In a distributed-computing system, adding servers is a way to increase the system's overall processing capacity. However, as the floor space of datacenters gets bigger to accommodate more servers, a point of concern has been lengthening the optical communications paths that connect the servers.
The fiber-optic cables that are commonly used for inter-server optical communications suffer from a phenomenon called modal dispersion(1), by which the high-speed characteristics of the optical waveform deteriorate, and this limits the maximum distance the optical signal can reach. Fujitsu has developed a new optical transmitter structure to reduce modal dispersion, which has been demonstrated to double the maximum transmission distance over existing fiber-optic cables.
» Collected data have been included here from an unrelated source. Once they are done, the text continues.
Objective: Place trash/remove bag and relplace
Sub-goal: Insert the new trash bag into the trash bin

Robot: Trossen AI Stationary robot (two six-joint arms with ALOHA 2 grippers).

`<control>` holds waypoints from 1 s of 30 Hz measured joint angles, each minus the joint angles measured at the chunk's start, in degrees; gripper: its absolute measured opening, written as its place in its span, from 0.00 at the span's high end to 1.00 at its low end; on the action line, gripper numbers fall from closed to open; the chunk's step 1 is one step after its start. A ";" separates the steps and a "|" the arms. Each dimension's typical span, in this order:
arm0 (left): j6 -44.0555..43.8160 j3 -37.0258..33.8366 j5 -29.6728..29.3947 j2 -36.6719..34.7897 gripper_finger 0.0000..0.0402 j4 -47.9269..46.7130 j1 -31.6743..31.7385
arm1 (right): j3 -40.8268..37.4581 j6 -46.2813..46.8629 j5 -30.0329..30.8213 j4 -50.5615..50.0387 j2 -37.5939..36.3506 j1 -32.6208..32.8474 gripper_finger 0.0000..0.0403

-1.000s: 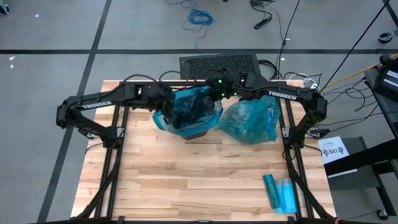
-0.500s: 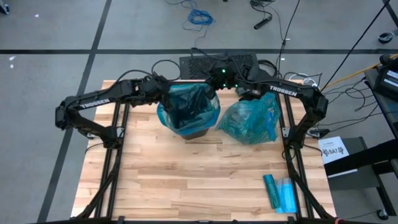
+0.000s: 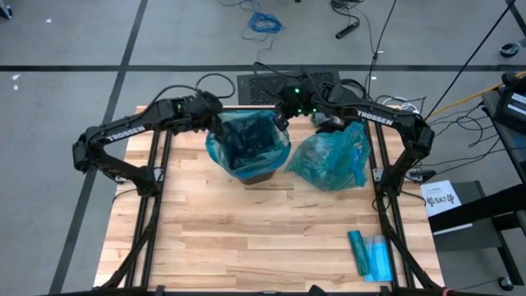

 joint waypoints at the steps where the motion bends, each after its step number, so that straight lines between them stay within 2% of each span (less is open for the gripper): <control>1: 0.89 0.00 1.36 0.00 0.82 0.02 0.31 | 0.00 -0.18 -0.07 0.00 0.00 0.01 1.00; 7: 0.50 -0.05 3.77 0.96 0.82 0.02 1.90 | 0.00 -0.15 -2.91 0.21 -0.03 -0.04 1.00; 16: -0.44 -0.07 4.60 0.70 0.82 0.00 4.58 | 2.89 -0.86 -2.72 -0.41 -2.64 -0.04 1.00; 30: 2.80 -4.88 24.06 0.72 0.82 1.98 12.49 | 4.17 -1.19 -2.98 -3.34 -3.37 -0.01 1.00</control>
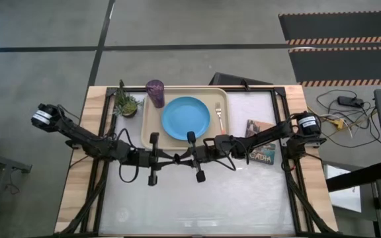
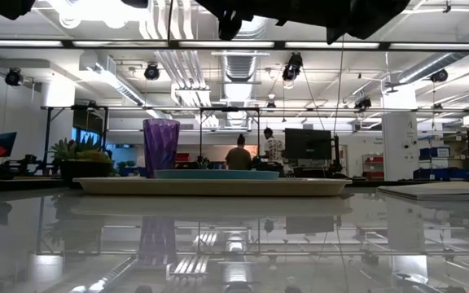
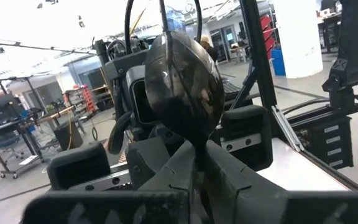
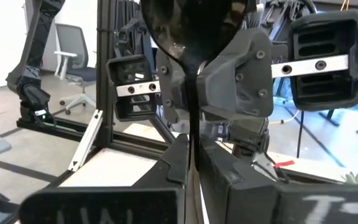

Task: Pick and place plate/cup/fork/spoon on tray
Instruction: Put the black spoon on the brown tray to the right of the blue plate

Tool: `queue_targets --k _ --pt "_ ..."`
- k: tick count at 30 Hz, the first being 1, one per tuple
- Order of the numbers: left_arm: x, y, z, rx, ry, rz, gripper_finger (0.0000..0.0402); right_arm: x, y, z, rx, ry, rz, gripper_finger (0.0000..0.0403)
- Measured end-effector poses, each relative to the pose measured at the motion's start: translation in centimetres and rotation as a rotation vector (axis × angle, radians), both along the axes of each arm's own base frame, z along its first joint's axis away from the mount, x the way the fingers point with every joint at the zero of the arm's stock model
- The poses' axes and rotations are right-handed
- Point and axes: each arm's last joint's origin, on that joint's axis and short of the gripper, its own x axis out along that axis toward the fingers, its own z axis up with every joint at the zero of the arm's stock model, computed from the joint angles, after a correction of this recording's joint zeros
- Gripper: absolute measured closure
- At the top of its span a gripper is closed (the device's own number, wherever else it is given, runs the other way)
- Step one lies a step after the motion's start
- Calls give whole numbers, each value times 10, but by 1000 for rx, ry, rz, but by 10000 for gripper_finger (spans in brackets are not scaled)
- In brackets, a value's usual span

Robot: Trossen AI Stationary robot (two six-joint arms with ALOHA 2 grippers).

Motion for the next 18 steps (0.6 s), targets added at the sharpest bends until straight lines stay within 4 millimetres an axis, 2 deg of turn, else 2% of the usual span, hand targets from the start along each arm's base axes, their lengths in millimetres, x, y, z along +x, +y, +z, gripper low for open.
queue_targets --k 12,18 --pt "-1 1 -3 16 42 12 319 -2 0 -1 55 66 -6 391" --pt "-12 7 -3 39 142 78 286 -4 -4 -2 109 143 -27 391"
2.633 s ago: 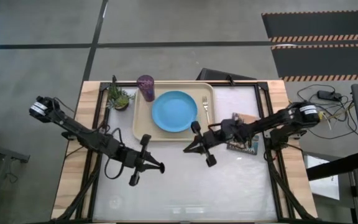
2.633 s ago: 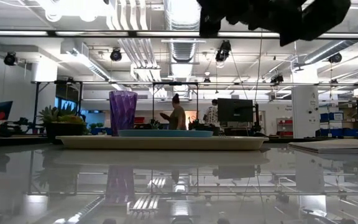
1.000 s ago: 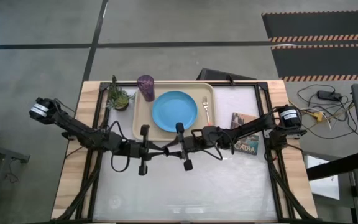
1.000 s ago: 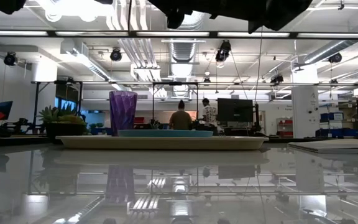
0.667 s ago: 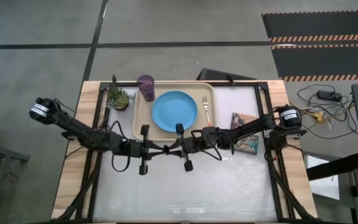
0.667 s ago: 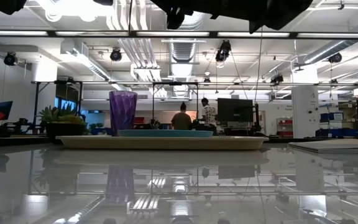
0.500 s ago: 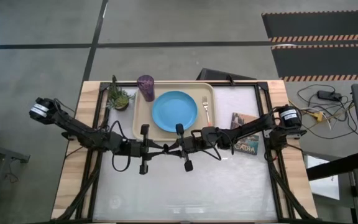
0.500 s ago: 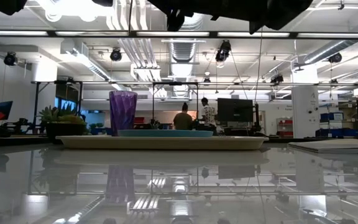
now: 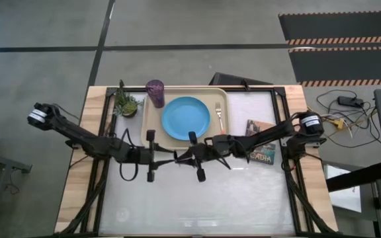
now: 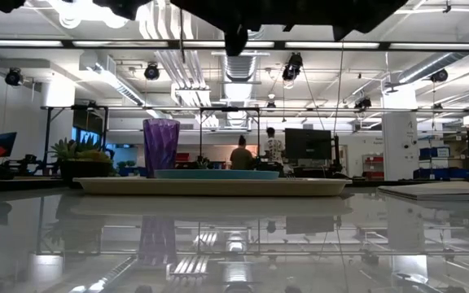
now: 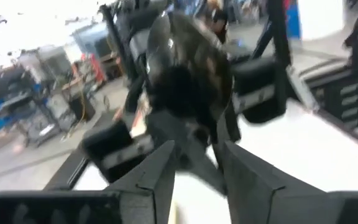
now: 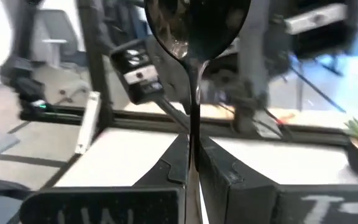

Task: Pick and place plate/cup/fork/spoon on tray
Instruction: Put the black spoon on the brown tray to the right of the blue plate

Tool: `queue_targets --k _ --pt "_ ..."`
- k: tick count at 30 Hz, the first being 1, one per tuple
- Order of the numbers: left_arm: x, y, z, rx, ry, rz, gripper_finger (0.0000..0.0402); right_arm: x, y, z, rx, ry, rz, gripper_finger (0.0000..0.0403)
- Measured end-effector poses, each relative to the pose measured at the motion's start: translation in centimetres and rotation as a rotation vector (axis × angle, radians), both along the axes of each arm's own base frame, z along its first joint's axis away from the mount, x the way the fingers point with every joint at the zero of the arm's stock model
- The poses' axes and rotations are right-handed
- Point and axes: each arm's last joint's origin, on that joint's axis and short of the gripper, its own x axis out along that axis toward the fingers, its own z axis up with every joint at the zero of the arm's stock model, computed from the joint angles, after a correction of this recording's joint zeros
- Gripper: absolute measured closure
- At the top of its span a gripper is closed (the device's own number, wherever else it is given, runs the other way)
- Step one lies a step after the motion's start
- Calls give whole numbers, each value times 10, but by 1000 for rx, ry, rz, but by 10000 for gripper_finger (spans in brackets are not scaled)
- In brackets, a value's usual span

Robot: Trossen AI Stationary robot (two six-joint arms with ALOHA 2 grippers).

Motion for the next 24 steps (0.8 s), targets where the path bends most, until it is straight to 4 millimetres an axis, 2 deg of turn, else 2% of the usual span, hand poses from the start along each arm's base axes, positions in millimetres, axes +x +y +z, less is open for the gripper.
queue_targets --k 6,11,19,22,24 --pt "-24 11 6 29 98 46 279 -11 -8 12 27 145 -193 391" --pt "-44 22 14 59 121 149 279 -17 -22 35 137 339 -362 391" --pt "-62 33 27 111 71 260 279 -16 -71 82 437 613 -592 391" --pt "-65 34 29 122 63 272 279 -22 -100 90 588 731 -634 391" --pt "-65 34 29 120 59 275 279 -27 -121 86 700 813 -666 390"
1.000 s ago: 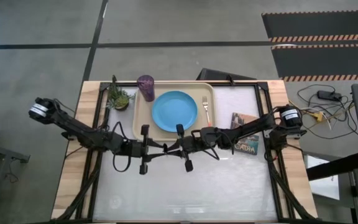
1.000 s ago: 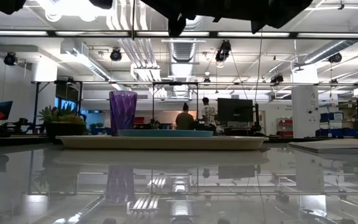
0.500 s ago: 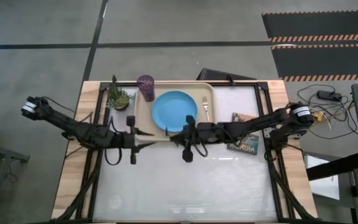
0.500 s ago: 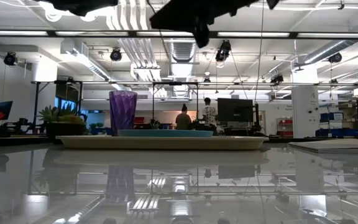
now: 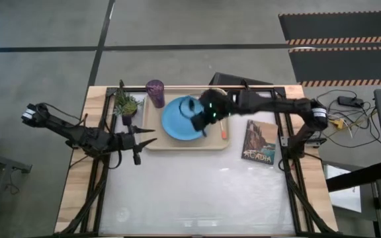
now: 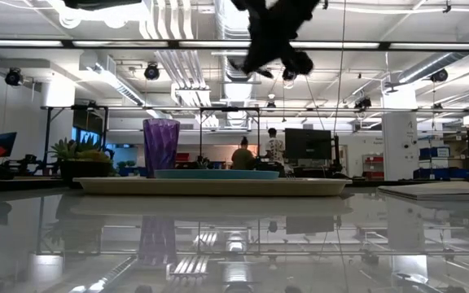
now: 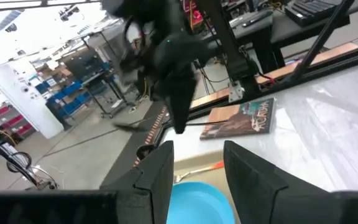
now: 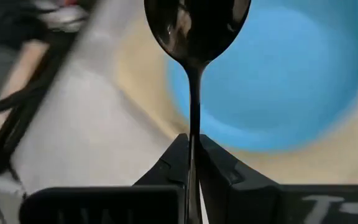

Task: Pick and place plate/cup/fork/spoon on tray
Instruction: Put the black spoon on the brown tray to the right of the blue plate

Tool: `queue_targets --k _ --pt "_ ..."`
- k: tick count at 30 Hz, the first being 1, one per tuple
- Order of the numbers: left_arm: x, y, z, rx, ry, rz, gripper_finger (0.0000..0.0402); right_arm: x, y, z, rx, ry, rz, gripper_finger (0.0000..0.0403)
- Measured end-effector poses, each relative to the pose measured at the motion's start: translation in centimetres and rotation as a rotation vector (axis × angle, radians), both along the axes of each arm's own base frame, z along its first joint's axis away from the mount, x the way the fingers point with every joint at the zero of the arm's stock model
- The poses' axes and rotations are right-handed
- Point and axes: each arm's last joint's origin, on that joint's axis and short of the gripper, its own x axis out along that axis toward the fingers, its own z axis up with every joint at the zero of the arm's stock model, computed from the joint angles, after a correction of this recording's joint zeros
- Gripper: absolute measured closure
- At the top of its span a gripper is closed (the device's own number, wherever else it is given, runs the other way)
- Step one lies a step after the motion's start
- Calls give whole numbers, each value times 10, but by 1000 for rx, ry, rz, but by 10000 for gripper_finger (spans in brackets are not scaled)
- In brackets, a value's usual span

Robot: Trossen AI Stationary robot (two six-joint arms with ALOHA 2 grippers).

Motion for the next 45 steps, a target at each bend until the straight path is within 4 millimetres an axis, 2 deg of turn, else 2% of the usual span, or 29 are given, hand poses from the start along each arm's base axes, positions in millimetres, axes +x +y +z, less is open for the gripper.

From a floor space estimation, this has the potential to connect four times as many servers at the maximum, increasing distributed-computing performance in large-scale datacenters.
Details of this technology are being presented at the 41st European Conference on Optical Communication (ECOC 2015), opening September 27 in Valencia, Spain.
Background
Along with increasing datacenter processing capacity, the distances that communications between servers will cover also increases. Because it is increasingly difficult for servers to communicate over long distances using only electrical communications, optical interconnects(2) have the potential to increase communications speed and bandwidth. Optical interconnect requires an optical transceiver, which converts a high-speed electrical signal into an optical signal at the entrance into a fiber-optic cable. Optical transceivers in use today allow for transmission rates as fast as 25 Gbps.
Datacenters are adding more and more servers and using distributed processing to increase overall system processing capacity, which is making the datacenters themselves larger. As floor space expands and more servers are added, optical communications between servers need to cover more distance.
Issues
The fiber-optic cables generally used to connect servers are called multimode fibers, and transmit data at speeds of 25 Gbps a maximum distance of about 100 meters. When using multimode fibers, an optical signal is split into multiple paths called propagation modes(3) and transmitted in the optical fiber. The transmitted optical signals in each propagation mode are combined at the receiver-side of the optical fiber and an output optical signal is created, but the high-speed characteristics of output optical signal degrade over longer distances due to the different speeds in different propagation modes. This phenomenon is called modal dispersion (Figure 1). To cover more distance, modal dispersion must be reduced. Special optical fibers that reduce modal dispersion have been developed, but are approximately 50% more expensive than ordinary multimode fibers, and using them would require switching out existing cabling.
Figure 1: Problems with long-distance transmissions in multimode fiber
About the Technology
Fujitsu has developed technology that reduces modal dispersion in existing multimode fibers by inserting an intermediary optical waveguide between the lens and optical fiber to transmit the optical signal.
Features of the technology are as follows:
1. Modal dispersion analysis
Optical signals are analyzed as propagation modes in optical waveguides and optical fibers. However, they are analyzed as ray tracing in lens that lead the optical signal into the optical waveguide from the outside. Therefore there are two different methods of analysis. Fujitsu integrated the ray tracing analysis for the lens and the propagation-mode analysis for the optical waveguide and multimode fiber, and developed technology for integrated analysis of propagation-mode changes from the lens to intermediary optical waveguide and multimode fiber, respectively.
The results of analysis using this technology show that inserting an intermediary optical waveguide with a core width of 25 μm, or half the width of the core in a multimode fiber that an optical signal passes through, has the effect of suppressing the transmission in low-speed propagation modes (propagation mode 3 in Figure 1) and reducing the modal dispersion (Figure 2).
Figure 2: How an intermediary optical waveguide reduces modal dispersion
2. Optical transmitter to reduce modal dispersion
Based on the modal dispersion analysis, Fujitsu devised an optical transmitter with an intermediary optical waveguide having a core width of 25 μm (Figure 3). As a result of fabricating the prototype optical transmitter, the company was able to confirm that, even when used with conventional multimode fiber, at transmission rates of 25 Gbps, it doubled the maximum transmission distance to 200 meters.
Figure 3: Structure of the prototype optical transmitter
Results
The technology developed by Fujitsu was confirmed to double the maximum distance that optical communications can cover, which would enable the number of servers that could be connected together to increase by up to four times. This increases distributed processing capacity among servers in a large-scale datacenter.
Future Plans
Fujitsu Laboratories is working to produce a miniaturized optical transceiver implementing this technology, with the goal of a practical implementation during fiscal 2017.